The Newborn Foundation is credited with persuading the United States Department of Health and Human Services to formally recommend universal pulse oximetry screening for congenital heart defects in every child born in the United States. Annamarie Saarinen co-founded the Newborn Foundation in 2010 after her daughter, Eve Saarinen, was nearly discharged from the hospital nursery with an undetected critical congenital heart defect (CCHD). Saarinen and co-founder Jim Bialick formed the Newborn Coalition, a 501(c)(4) non-profit organization, in 2010 and launched the Newborn Foundation shortly thereafter to work on advocacy and policies in newborn screening and the deployment of medical technologies to reduce infant mortality.

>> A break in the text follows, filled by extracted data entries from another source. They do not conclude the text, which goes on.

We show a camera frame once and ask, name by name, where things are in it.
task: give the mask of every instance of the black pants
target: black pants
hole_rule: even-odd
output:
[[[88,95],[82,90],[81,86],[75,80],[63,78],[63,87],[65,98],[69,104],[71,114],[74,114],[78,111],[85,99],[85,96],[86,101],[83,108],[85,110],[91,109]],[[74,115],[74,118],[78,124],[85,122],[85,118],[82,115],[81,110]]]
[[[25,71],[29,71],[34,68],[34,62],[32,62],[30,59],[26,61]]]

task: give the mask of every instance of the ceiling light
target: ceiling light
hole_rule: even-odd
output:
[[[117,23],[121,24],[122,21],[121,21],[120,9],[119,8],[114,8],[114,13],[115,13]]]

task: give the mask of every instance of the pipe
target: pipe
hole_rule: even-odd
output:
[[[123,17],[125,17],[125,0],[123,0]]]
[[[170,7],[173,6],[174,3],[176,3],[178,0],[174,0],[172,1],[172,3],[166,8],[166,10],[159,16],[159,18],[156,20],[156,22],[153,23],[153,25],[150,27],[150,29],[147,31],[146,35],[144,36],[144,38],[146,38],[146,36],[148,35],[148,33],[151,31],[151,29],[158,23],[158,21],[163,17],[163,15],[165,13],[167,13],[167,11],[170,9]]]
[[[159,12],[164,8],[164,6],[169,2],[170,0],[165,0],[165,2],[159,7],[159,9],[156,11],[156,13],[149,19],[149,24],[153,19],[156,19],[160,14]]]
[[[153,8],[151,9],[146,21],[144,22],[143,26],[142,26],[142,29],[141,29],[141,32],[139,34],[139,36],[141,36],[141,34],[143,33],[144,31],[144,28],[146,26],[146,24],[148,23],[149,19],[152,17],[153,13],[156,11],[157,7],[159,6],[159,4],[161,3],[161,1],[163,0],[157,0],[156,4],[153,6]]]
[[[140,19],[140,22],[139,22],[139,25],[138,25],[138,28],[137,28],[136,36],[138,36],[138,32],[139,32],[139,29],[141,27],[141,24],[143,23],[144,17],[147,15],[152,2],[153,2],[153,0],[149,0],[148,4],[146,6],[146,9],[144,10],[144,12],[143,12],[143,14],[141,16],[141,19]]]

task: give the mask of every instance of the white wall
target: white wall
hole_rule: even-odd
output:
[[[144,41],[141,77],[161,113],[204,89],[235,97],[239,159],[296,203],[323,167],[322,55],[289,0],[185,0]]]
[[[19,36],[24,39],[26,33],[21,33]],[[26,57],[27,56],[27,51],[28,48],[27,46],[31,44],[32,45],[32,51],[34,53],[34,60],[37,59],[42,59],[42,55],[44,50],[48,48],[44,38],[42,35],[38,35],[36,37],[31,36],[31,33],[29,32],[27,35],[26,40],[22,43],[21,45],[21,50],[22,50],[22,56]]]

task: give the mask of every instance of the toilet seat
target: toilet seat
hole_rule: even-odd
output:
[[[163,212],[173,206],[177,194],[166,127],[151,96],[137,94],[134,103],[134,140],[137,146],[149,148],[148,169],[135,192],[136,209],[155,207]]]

Since 2012, the Foundation has awarded the Hubert H. Humphrey "Dawn of Life” Award to four U.S. policymakers. It has also presented the R. Rodney Howell Award for Newborn Health and the EVE Innovation Award for achievements in newborn screening, research, policy and technology.

== BORN project ==
After successfully implementing policies in the United States, the Newborn Foundation launched the BORN (Birth Oximetry Routine for Newborns) project, a global health initiative that aims to bring newborn screening resources and policy frameworks to low- and middle-income countries (LMICs).

The BORN Project was among the first joint commitments to the United Nations Secretary General's Every Woman, Every Child (EWEC) initiative. Developed in partnership with Masimo, the project deployed the first mobile device-enabled pulse oximeters. In September 2015, the BORN project was selected by the United Nations and the White House as one of 14 innovation projects to be highlighted during the UN General Assembly as helping achieve the UN Sustainable Development Goals by 2030.